3日の中国本土マーケットは、主要指標の上海総合指数が前日比8.87ポイント(0.22%)高の4083.97ポイントと続伸した。
 前日の好地合いを継ぐ流れ。
人工知能(AI)産業拡大見通しを背景として、世界的にAI株ラリーが続いている。中国政府がハイエンド半導体など、先端技術の国産化に注力していることも支援材料だ。ただ、上値は限定的。米イラン和平交渉の不透明感が根強く、原油相場が上昇していることを不安視している。指数は安く推移する場面もあった。(亜州リサーチ編集部)
 業種別では、ハイテクの上げが目立つ。光ファイバー・ケーブルの江蘇亨通光電(600487/SH)と電子部品メーカー大手の環旭電子(601231/SH)がそろって10.0%(ストップ)高、IC設計の上海韋爾半導体(603501/SH)が8.9%高、半導体の封止・検査で中国首位の江蘇長電科技(600584/SH)が6.3%高で引けた。ほか、ハイテク・スタートアップ企業向け市場「科創板」では、半導体製造装置大手の盛美半導体設備(上海)(688082/SH)が12.4%高。主要50銘柄で構成される「上証科創板50成分指数(Star50)」は2.1%高と他の主要指数をアウトパフォームした。
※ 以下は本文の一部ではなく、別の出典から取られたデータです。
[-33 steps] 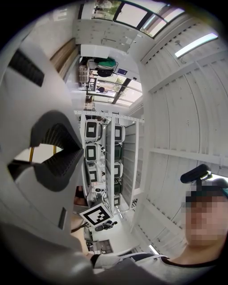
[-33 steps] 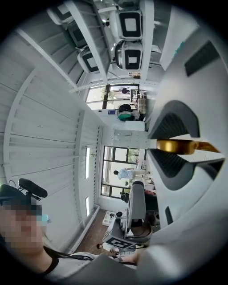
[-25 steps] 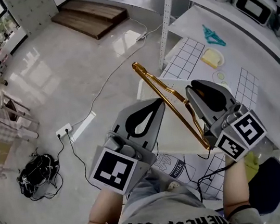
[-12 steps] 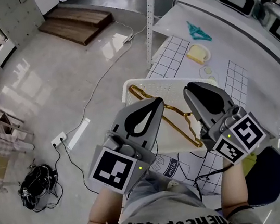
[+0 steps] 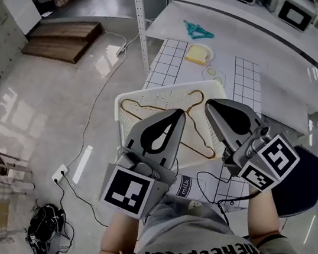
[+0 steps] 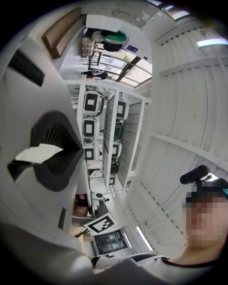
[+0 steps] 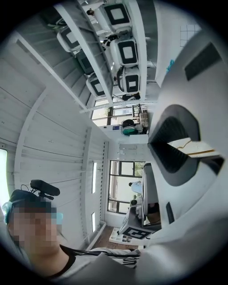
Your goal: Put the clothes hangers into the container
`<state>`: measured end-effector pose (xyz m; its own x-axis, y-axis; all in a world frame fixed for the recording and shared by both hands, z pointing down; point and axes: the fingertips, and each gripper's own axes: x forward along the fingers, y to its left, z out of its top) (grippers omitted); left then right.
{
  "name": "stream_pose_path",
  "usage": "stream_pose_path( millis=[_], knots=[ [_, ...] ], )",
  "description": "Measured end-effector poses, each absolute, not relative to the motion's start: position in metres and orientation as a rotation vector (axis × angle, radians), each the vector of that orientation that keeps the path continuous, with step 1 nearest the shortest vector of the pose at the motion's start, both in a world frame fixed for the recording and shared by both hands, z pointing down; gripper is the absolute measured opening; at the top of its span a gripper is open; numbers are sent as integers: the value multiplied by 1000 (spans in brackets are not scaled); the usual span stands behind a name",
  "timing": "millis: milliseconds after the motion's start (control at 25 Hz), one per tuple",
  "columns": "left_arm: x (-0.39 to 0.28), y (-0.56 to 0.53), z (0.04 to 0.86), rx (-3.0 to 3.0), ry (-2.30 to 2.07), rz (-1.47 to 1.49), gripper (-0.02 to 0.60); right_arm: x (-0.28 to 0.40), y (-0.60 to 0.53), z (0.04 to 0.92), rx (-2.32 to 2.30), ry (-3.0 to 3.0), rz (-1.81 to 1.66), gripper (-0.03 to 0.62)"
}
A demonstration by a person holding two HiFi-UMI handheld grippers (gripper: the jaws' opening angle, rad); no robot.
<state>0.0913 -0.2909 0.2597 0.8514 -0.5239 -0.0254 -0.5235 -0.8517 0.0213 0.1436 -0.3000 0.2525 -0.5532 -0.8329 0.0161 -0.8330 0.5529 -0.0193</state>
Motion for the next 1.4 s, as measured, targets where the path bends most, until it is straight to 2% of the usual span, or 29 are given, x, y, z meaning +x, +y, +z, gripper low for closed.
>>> stream_pose_path(
  millis=[800,1400],
  knots=[
    [185,-239,253,3086,-479,-55,20,216,-232,252,1747,-2635,69,1],
    [204,-225,247,3098,-425,-67,20,231,-217,249,1786,-2596,55,0]
  ],
)
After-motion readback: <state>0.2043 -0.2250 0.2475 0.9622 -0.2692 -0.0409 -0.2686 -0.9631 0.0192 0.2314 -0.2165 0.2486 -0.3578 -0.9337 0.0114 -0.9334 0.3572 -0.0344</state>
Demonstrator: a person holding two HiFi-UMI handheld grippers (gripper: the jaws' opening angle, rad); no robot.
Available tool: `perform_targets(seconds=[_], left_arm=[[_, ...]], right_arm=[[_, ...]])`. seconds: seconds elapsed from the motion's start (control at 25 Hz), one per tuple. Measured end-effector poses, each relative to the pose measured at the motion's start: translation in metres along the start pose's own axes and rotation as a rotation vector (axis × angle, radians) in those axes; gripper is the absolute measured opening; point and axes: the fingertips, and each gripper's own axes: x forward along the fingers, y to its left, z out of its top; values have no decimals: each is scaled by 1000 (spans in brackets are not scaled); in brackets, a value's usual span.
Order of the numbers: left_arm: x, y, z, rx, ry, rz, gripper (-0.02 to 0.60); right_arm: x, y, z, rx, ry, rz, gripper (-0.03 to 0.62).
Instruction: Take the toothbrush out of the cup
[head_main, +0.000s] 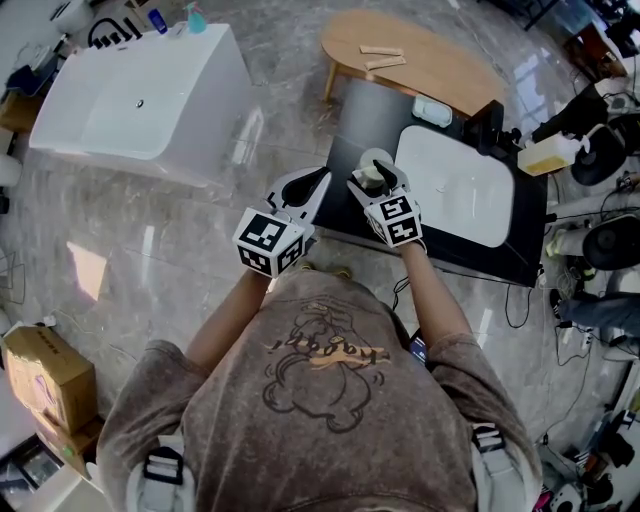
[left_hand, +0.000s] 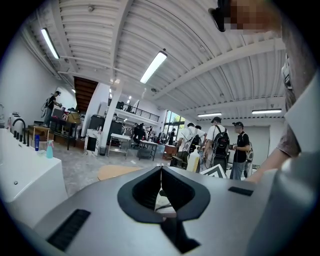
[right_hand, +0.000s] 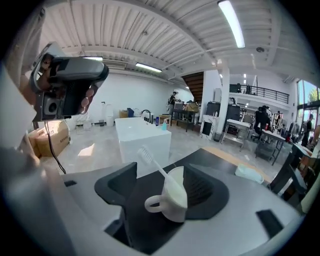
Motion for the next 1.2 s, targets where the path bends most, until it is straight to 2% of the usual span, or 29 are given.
perform_targets(seconds=[0.16, 0.36, 0.72, 1.2], left_arm=[[2, -2, 0, 1, 2, -6, 21], [4, -5, 0, -3, 4, -10, 21], [7, -9, -4, -18, 13, -15, 21], [12, -14, -10, -21, 26, -25, 21]], right_arm=[[9, -2, -7, -53, 50, -8, 245], [14, -2, -8, -59, 79, -12, 216], [10, -8, -8, -42, 79, -43, 110], [1, -21, -4, -45, 45, -97, 75]])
 非鉄・レアアース株も高い。廈門タングステン業(600549/SH)が7.5%、雲南馳宏(600497/SH)が3.0%、広晟有色金属(600259/SH)が5.2%、中国北方稀土(600111/SH)が2.6%ずつ上昇した。エネルギー株、公益株、軍需産業株なども買われている。

 半面、医薬株はさえない。江蘇恒瑞医薬(600276/SH)が2.5%、浙江華海薬業(600521/SH)が2.3%、湖北済川薬業(600566/SH)が1.9%、北京同仁堂(600085/SH)が1.7%、甘李薬業(603087/SH)が1.5%ずつ下落した。消費株、不動産株、自動車株、金融株も売られている。
 外貨建てB株相場は、上海B株指数が4.76ポイント(1.75%)高の277.51ポイント、深センB株指数が2.60ポイント(0.23%)高の1137.70ポイントで終了した。